Meskipun dulunya kami berseri ria saat bersama, ceria dalam cerita – cerita
menarik di dalam kamar. Tak ada satupun yang berani datang mengusik intimnya
kami berdua. Perumpamaan masa depan saling kami jalin dalam sebuah angan yang
tak lepas dari kasih sayang. Kasih sayang yang hingga kini masih ku bina walau
hanya sebagai ranting yang nyaris patah terinjak kaki- kaki melangkah. Malamku,
tak terhingga mampu membiaskan bayang – bayang itu menjadi nyata hadir ditempat
aku terduduk melamun. Hampir tak ada cacat dalam bayang itu, aku pun menyatu
dan bersinergi dengan lamunan api yang kian menghitamkan kayu – kayu itu
menjadi kering. Sama halnya seperti saat aku harus memikirkannya di malam –
malam kesepian, semakin aku menghadirkan bayang itu semakin aku terbakar dalam
luka. Merah membara tanpa ada keselarasan dalam hidupku.
Disekelilingku
hanya berteman suara malam yang hendak menghampiriku dengan ketakutannya. Waktu
dalam kayu sudah menunjukkan bulir – bulir embun yang memaksanya untuk basah. Kelembaban
yang merasuk keringnya kayu dalam bakaran api mulai terjamah. Meredupkan apinya
perlahan, menciutkan merahnya kecil bertahap. Aku gusar, tanda – tanda ini
seperti menahanku dalam kurungan sepi. Bak kurungan besar tanpa hadir sosok
untuk menemaniku dan jauh hanya mendengarkan gema – gema suara itu. “Kini kau,
harus ku gambarkan lewat apa lagi?” ujarku yang sepi dan terus memanggil bayang
– bayangnya yang kian sirna meski sudah kubelalakkan semuanya dengan pasrah. Jari – jari dikakiku, terbeku lemah
meski sudah terbungkus lapisan pelindung. Hangatnya tak lagi terasa ditiap
ujung jari – jari kaki. Tanda tanya yang kuhadirkan di malam itu masih belum
sepenuhnya terjawab dengan tegak. Menelan semua lirih yang hinggap disebuah
tempat yang tidak aku kenali. Tenggorokan ini, mulai kering perih saat udara
masuk kedalam rongganya. Api pun tak bersikap, dan padam ditelan waktu
bertemankan embun sebagai pelembab ricuhnya imajinasiku. Asapnya membau
menyengat ke hidung nafas ini, seakan paham aku hendak bagaimana selanjutnya.

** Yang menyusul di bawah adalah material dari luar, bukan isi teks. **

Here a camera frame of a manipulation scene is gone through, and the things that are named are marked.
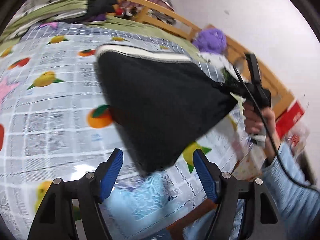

Meliuk – liukkan putih keabuan, asap itu pergi bersama angin menyampaikan
sirnanya hangat yang sudah padam. Tak ada kembali hadir penyangga beban ini.
Bebanku, deritaku, lukaku dalam sebuah hutan tak bertuan. Dan tak ada yang
menyapa, meski bayangnya masih samar hadir disampingku. Merah menyala tak lagi
bersemangat, hitam yang hadir menyerukan suara – suara jeritan luka. Dan kelak
pada malamku, mungkin masih akan hadir seperti ini.